■ About this task
Keep every line of the data below that has the string "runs" and present those lines.

-*-*-

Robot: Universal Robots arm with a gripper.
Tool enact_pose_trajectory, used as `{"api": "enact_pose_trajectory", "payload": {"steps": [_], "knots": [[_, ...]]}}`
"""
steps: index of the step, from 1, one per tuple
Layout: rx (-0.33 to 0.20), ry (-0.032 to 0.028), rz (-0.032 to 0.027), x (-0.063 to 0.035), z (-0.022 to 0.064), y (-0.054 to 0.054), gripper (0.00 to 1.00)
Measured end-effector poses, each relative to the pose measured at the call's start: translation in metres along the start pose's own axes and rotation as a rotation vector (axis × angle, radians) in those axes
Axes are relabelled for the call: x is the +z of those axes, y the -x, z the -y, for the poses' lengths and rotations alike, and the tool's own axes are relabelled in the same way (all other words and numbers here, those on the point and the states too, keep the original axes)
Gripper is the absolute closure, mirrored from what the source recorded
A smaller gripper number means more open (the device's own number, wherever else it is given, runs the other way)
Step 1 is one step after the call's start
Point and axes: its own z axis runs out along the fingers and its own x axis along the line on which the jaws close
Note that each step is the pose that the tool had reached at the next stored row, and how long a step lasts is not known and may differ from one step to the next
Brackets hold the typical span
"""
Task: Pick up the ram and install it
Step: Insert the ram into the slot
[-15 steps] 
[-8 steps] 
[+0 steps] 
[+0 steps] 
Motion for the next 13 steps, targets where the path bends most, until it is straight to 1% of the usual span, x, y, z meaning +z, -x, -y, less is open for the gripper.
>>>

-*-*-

■ Answer area
A smaller gripper number means more open (the device's own number, wherever else it is given, runs the other way)
Point and axes: its own z axis runs out along the fingers and its own x axis along the line on which the jaws close

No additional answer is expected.